> What is needed
Would you reproduce the data below exactly, please, leaving out its images?

> Data block
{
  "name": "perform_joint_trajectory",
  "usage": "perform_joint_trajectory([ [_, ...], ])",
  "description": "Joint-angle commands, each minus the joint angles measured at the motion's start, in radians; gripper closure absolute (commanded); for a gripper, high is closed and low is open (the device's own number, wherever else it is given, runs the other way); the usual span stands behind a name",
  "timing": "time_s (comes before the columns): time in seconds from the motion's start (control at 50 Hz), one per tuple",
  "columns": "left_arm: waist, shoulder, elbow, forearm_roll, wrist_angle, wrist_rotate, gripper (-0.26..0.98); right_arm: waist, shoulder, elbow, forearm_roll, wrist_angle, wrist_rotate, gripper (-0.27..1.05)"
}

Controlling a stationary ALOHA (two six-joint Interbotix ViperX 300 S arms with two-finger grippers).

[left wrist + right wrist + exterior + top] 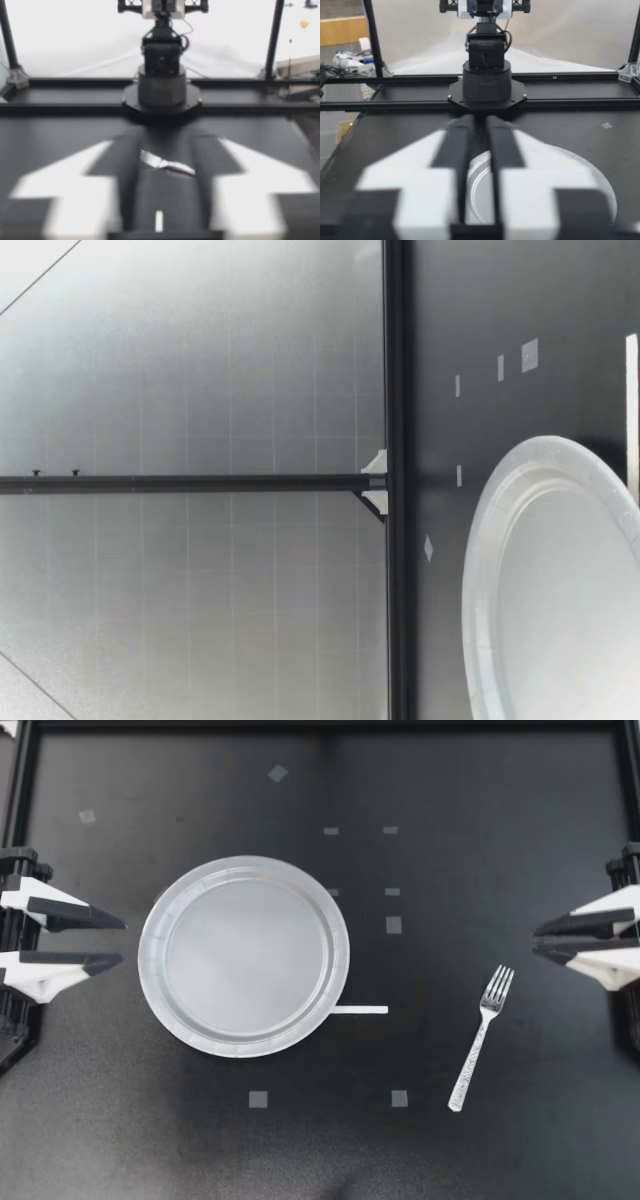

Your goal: Pick up the fork and place it on the plate.

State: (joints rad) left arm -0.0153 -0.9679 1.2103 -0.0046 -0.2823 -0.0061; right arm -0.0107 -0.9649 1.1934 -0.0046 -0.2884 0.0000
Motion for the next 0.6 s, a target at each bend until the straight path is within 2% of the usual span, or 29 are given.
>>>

> Result of this exercise
{
  "name": "perform_joint_trajectory",
  "usage": "perform_joint_trajectory([ [_, ...], ])",
  "description": "Joint-angle commands, each minus the joint angles measured at the motion's start, in radians; gripper closure absolute (commanded); for a gripper, high is closed and low is open (the device's own number, wherever else it is given, runs the other way); the usual span stands behind a name",
  "timing": "time_s (comes before the columns): time in seconds from the motion's start (control at 50 Hz), one per tuple",
  "columns": "left_arm: waist, shoulder, elbow, forearm_roll, wrist_angle, wrist_rotate, gripper (-0.26..0.98); right_arm: waist, shoulder, elbow, forearm_roll, wrist_angle, wrist_rotate, gripper (-0.27..1.05)"
}

Controlling a stationary ALOHA (two six-joint Interbotix ViperX 300 S arms with two-finger grippers).

[left wrist + right wrist + exterior + top] 

Your goal: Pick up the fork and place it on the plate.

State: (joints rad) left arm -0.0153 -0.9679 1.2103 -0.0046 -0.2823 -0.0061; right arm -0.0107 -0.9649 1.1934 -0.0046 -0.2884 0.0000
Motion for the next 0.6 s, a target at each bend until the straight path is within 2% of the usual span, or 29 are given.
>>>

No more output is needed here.